* _Action item_
The entries below are to be returned as written, with all pictures dropped.

/---

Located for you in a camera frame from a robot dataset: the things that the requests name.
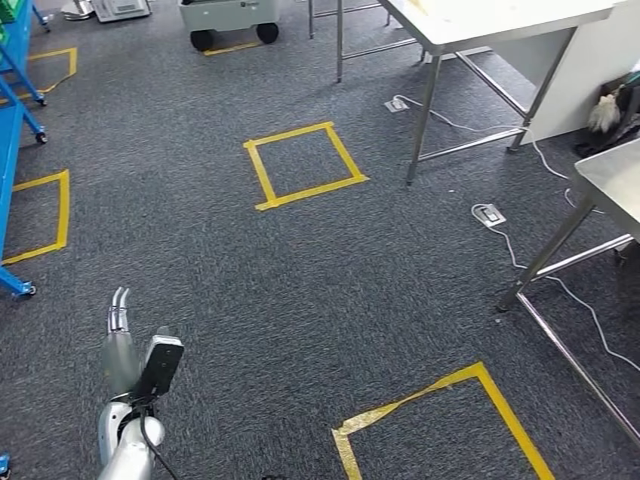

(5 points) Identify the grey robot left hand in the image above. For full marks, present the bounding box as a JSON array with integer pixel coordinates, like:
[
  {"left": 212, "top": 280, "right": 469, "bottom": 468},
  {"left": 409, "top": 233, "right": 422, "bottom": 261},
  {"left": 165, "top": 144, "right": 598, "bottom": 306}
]
[{"left": 101, "top": 286, "right": 143, "bottom": 399}]

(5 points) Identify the steel workbench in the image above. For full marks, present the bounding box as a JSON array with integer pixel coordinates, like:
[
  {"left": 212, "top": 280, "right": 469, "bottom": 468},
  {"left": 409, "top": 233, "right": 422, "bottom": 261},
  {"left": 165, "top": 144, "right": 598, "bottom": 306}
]
[{"left": 496, "top": 137, "right": 640, "bottom": 445}]

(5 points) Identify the yellow floor tape square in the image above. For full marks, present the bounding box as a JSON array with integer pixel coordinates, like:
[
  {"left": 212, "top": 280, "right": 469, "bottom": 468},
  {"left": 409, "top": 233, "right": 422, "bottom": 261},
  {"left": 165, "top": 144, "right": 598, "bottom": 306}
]
[
  {"left": 332, "top": 360, "right": 556, "bottom": 480},
  {"left": 0, "top": 46, "right": 78, "bottom": 107}
]

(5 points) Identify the yellow floor tape strip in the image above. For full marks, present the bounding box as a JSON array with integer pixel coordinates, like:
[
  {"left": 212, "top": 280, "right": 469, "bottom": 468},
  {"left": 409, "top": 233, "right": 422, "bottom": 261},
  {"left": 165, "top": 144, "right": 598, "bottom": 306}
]
[{"left": 202, "top": 40, "right": 263, "bottom": 57}]

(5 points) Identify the white flat device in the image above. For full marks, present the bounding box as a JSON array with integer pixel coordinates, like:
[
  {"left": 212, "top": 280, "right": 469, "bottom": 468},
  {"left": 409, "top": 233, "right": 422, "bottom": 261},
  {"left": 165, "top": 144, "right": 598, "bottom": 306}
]
[{"left": 90, "top": 0, "right": 152, "bottom": 24}]

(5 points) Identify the chrome round base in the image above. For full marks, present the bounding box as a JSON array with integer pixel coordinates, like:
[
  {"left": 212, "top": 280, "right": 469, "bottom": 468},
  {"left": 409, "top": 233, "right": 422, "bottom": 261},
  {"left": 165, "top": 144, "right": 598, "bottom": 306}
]
[{"left": 60, "top": 0, "right": 96, "bottom": 21}]

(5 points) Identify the white wheeled cart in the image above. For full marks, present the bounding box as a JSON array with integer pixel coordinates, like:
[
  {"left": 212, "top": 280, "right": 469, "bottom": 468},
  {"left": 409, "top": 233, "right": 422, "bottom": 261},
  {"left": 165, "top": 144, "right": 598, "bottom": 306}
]
[{"left": 177, "top": 0, "right": 281, "bottom": 53}]

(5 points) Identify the white-top steel table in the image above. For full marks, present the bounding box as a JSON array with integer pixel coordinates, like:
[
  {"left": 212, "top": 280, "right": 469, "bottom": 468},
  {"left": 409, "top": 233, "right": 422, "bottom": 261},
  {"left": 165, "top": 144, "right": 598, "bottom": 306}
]
[{"left": 377, "top": 0, "right": 640, "bottom": 187}]

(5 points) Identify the white fluffy duster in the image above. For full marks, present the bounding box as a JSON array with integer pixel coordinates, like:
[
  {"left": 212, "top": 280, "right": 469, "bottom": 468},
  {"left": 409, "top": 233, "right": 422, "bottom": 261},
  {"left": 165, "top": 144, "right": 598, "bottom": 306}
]
[{"left": 587, "top": 84, "right": 626, "bottom": 134}]

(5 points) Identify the black bag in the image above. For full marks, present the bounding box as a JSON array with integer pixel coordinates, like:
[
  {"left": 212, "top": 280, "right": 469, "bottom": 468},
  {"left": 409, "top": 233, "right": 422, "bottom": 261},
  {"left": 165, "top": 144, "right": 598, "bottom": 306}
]
[{"left": 574, "top": 62, "right": 640, "bottom": 159}]

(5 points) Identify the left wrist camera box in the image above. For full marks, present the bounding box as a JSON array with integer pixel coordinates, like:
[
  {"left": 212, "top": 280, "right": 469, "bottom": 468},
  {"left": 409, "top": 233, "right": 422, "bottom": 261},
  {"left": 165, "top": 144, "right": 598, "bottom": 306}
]
[{"left": 136, "top": 334, "right": 185, "bottom": 400}]

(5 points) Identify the black camera cable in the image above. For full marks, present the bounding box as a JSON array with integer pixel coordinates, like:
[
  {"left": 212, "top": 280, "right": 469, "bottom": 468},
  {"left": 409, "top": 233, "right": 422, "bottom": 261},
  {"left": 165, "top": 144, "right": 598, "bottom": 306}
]
[{"left": 139, "top": 405, "right": 180, "bottom": 480}]

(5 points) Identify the steel table frame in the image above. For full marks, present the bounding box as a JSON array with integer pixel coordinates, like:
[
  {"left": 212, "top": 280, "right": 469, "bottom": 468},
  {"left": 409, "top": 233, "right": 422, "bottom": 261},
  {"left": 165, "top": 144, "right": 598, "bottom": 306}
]
[{"left": 307, "top": 0, "right": 421, "bottom": 84}]

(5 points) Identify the white power cable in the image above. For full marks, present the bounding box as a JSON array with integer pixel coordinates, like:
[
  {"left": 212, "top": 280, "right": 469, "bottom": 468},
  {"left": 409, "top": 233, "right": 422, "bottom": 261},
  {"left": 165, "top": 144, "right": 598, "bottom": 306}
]
[
  {"left": 492, "top": 225, "right": 640, "bottom": 374},
  {"left": 392, "top": 94, "right": 571, "bottom": 181}
]

\---

* _Output of the exercise_
Located for you in a camera frame from a robot dataset: the things that the requests name.

(5 points) Identify the grey robot left hand in the image above. For full marks, present the bounding box as a JSON array with integer pixel coordinates, like:
[
  {"left": 212, "top": 280, "right": 469, "bottom": 468},
  {"left": 409, "top": 233, "right": 422, "bottom": 261},
  {"left": 165, "top": 144, "right": 598, "bottom": 306}
]
[{"left": 101, "top": 286, "right": 143, "bottom": 399}]

(5 points) Identify the steel workbench in the image above. For full marks, present the bounding box as a JSON array with integer pixel coordinates, like:
[
  {"left": 212, "top": 280, "right": 469, "bottom": 468},
  {"left": 409, "top": 233, "right": 422, "bottom": 261},
  {"left": 165, "top": 144, "right": 598, "bottom": 306}
]
[{"left": 496, "top": 137, "right": 640, "bottom": 445}]

(5 points) Identify the yellow floor tape square in the image above. For full marks, present the bounding box as a JSON array with integer pixel coordinates, like:
[
  {"left": 212, "top": 280, "right": 469, "bottom": 468},
  {"left": 409, "top": 233, "right": 422, "bottom": 261},
  {"left": 165, "top": 144, "right": 598, "bottom": 306}
]
[
  {"left": 332, "top": 360, "right": 556, "bottom": 480},
  {"left": 0, "top": 46, "right": 78, "bottom": 107}
]

(5 points) Identify the yellow floor tape strip in the image above. For full marks, present the bounding box as a JSON array with integer pixel coordinates, like:
[
  {"left": 212, "top": 280, "right": 469, "bottom": 468},
  {"left": 409, "top": 233, "right": 422, "bottom": 261},
  {"left": 165, "top": 144, "right": 598, "bottom": 306}
]
[{"left": 202, "top": 40, "right": 263, "bottom": 57}]

(5 points) Identify the white flat device in the image above. For full marks, present the bounding box as a JSON array with integer pixel coordinates, like:
[
  {"left": 212, "top": 280, "right": 469, "bottom": 468},
  {"left": 409, "top": 233, "right": 422, "bottom": 261},
  {"left": 165, "top": 144, "right": 598, "bottom": 306}
]
[{"left": 90, "top": 0, "right": 152, "bottom": 24}]

(5 points) Identify the chrome round base in the image above. For full marks, present the bounding box as a JSON array with integer pixel coordinates, like:
[
  {"left": 212, "top": 280, "right": 469, "bottom": 468},
  {"left": 409, "top": 233, "right": 422, "bottom": 261},
  {"left": 165, "top": 144, "right": 598, "bottom": 306}
]
[{"left": 60, "top": 0, "right": 96, "bottom": 21}]

(5 points) Identify the white wheeled cart in the image above. For full marks, present the bounding box as a JSON array with integer pixel coordinates, like:
[
  {"left": 212, "top": 280, "right": 469, "bottom": 468},
  {"left": 409, "top": 233, "right": 422, "bottom": 261},
  {"left": 165, "top": 144, "right": 598, "bottom": 306}
]
[{"left": 177, "top": 0, "right": 281, "bottom": 53}]

(5 points) Identify the white-top steel table in the image above. For full marks, present the bounding box as a JSON array with integer pixel coordinates, like:
[
  {"left": 212, "top": 280, "right": 469, "bottom": 468},
  {"left": 409, "top": 233, "right": 422, "bottom": 261},
  {"left": 165, "top": 144, "right": 598, "bottom": 306}
]
[{"left": 377, "top": 0, "right": 640, "bottom": 187}]

(5 points) Identify the white fluffy duster in the image above. For full marks, present the bounding box as a JSON array with integer pixel coordinates, like:
[
  {"left": 212, "top": 280, "right": 469, "bottom": 468},
  {"left": 409, "top": 233, "right": 422, "bottom": 261},
  {"left": 165, "top": 144, "right": 598, "bottom": 306}
]
[{"left": 587, "top": 84, "right": 626, "bottom": 134}]

(5 points) Identify the black bag in the image above. For full marks, present the bounding box as a JSON array with integer pixel coordinates, like:
[
  {"left": 212, "top": 280, "right": 469, "bottom": 468},
  {"left": 409, "top": 233, "right": 422, "bottom": 261},
  {"left": 165, "top": 144, "right": 598, "bottom": 306}
]
[{"left": 574, "top": 62, "right": 640, "bottom": 159}]

(5 points) Identify the left wrist camera box in the image above. For full marks, present the bounding box as a JSON array with integer pixel coordinates, like:
[
  {"left": 212, "top": 280, "right": 469, "bottom": 468},
  {"left": 409, "top": 233, "right": 422, "bottom": 261},
  {"left": 165, "top": 144, "right": 598, "bottom": 306}
]
[{"left": 136, "top": 334, "right": 185, "bottom": 400}]

(5 points) Identify the black camera cable in the image above. For full marks, present the bounding box as a JSON array with integer pixel coordinates, like:
[
  {"left": 212, "top": 280, "right": 469, "bottom": 468},
  {"left": 409, "top": 233, "right": 422, "bottom": 261},
  {"left": 165, "top": 144, "right": 598, "bottom": 306}
]
[{"left": 139, "top": 405, "right": 180, "bottom": 480}]

(5 points) Identify the steel table frame in the image above. For full marks, present the bounding box as a JSON array with integer pixel coordinates, like:
[
  {"left": 212, "top": 280, "right": 469, "bottom": 468},
  {"left": 409, "top": 233, "right": 422, "bottom": 261},
  {"left": 165, "top": 144, "right": 598, "bottom": 306}
]
[{"left": 307, "top": 0, "right": 421, "bottom": 84}]

(5 points) Identify the white power cable in the image above. For full marks, present the bounding box as a JSON array with integer pixel coordinates, like:
[
  {"left": 212, "top": 280, "right": 469, "bottom": 468},
  {"left": 409, "top": 233, "right": 422, "bottom": 261},
  {"left": 165, "top": 144, "right": 598, "bottom": 306}
]
[
  {"left": 492, "top": 225, "right": 640, "bottom": 374},
  {"left": 392, "top": 94, "right": 571, "bottom": 181}
]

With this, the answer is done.